The system that Gross introduces us to, Brady background checks, have prevented – over 20 years – “2.4 million gun sales to those people that we all agree shouldn’t have guns” (Gross), these “people” being “domestic abusers, convicted felons, mentally ill persons, and other dangerous individuals” that may harm others if wielding a firearm (“Effectiveness”). So why is there still so much accessibility to guns? One factor is the lack of research, and thus, sufficient awareness of the issue to incorporate appropriate policies. Cox and Rich explain that “the Centers for Disease Control and Prevention stopped studying gun violence 22 years ago. At the time, the Republican-led Congress mandated that no CDC funds ‘may be used to advocate or promote gun control,’ language that, though vague, halted almost all study of gun violence” (Cox). Carvalho uses a more accusatory tone towards the corporate gun lobby having spent “billions of dollars blocking the CDC from doing research into the public health epidemic of gun violence… They’re desperate to hide the truth, because they view the truth as a threat to their bottom line” (Carvalho).
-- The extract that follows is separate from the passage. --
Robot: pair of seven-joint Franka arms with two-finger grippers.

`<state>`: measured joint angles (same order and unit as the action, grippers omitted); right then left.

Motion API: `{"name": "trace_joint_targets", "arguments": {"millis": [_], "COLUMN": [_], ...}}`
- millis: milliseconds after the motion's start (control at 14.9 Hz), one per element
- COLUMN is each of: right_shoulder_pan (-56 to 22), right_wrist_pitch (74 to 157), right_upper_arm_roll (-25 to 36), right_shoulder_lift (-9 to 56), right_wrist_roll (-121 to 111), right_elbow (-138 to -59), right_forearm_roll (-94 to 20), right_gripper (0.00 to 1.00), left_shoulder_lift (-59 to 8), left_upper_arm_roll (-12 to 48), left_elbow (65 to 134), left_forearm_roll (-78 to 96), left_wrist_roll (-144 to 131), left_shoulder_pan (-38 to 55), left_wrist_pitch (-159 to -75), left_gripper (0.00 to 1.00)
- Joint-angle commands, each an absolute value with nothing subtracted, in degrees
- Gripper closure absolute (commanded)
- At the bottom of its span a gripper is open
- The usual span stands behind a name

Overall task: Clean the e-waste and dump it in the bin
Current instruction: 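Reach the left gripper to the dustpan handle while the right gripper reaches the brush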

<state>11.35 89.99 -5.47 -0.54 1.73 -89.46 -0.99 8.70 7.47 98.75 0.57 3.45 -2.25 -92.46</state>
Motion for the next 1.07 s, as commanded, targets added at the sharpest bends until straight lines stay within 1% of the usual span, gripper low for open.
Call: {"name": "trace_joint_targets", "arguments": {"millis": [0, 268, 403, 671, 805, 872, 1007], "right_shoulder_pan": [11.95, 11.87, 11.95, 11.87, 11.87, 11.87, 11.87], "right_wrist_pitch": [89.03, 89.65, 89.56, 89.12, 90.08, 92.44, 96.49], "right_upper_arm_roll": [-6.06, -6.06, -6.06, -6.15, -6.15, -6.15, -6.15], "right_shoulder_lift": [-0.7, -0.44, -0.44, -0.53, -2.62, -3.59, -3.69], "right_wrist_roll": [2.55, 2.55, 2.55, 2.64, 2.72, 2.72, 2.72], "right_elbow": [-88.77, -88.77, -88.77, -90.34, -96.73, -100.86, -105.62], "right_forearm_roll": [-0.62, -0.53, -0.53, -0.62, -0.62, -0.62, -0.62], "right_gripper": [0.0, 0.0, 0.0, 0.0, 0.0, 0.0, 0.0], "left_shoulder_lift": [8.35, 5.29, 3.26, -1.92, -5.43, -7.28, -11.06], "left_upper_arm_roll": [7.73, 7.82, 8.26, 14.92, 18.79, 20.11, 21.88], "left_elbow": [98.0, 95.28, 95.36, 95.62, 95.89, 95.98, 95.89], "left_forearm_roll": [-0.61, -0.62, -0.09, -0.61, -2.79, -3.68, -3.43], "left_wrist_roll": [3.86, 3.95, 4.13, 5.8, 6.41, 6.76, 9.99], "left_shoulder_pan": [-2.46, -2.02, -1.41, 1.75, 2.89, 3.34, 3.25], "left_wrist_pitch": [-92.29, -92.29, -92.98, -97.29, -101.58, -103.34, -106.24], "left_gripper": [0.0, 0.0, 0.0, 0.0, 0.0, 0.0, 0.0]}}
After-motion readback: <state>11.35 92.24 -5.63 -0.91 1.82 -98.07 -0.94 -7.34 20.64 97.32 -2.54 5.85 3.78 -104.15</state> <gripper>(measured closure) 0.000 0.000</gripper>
So what can be done? Improving our mental health care system is important and a frequently proposed solution, but it will mean little in the scheme of preventing gun violence with so many shooters absent of a diagnosable mental illness. Rather, using the power of community and information to convince government to take action is probably the best way to solve the issue. One of the lessons Carvalho takes from fighting drugs and gun violence is that “you need coalitions of the willing and of the unwilling to make change. In the case of drugs, we needed libertarians, anti-prohibitionists, legalizers, and liberal politicians. They may not agree on everything; in fact, they disagree on almost everything. But the legitimacy of the campaign is based on their diverse points of view” (Carvalho). Not only that, but the simple existence of such a group spreads information to the public and garners more support for the cause, which, if gains enough traction, will find its way to the government, as did Carvalho’s coalition: “within weeks, our national congress approved the disarmament bill that had been languishing for years. We were then able to mobilize data to show the successful outcomes of the change in the law and gun collection program… We could prove that in just one year, we saved more than 5,000 lives” (Carvalho). And according to Gross, unity is working regarding the issue for gun violence. After San Bernardino, the public began swarming Congress with demand for action, and soon enough, “we got a vote on a bill that nobody thought was going to see the light of day anytime soon. We’re seeing real movement to repeal some of the most evil, ugly gun lobby legislation passed over the last dark decade. The stranglehold of the gun lobby is clearly being broken” (Gross). While laws can’t solve everything, implementation and expansion of Brady background checks to a wider number of sales will save thousands of lives.

2018 started off tragic with significantly the most incidents yet, culminating decades of gun violence in schools starting with Loukaitis and popularized by Klebold and Harris. An educational environment is not one where students – and teachers – should have to be constantly afraid and cautious. Fortunately, people are speaking up, and the gun violence crisis may recede. By demanding action from government in large numbers, we will soon eliminate the easy access of minors to guns, and permanently eradicate gun violence in schools.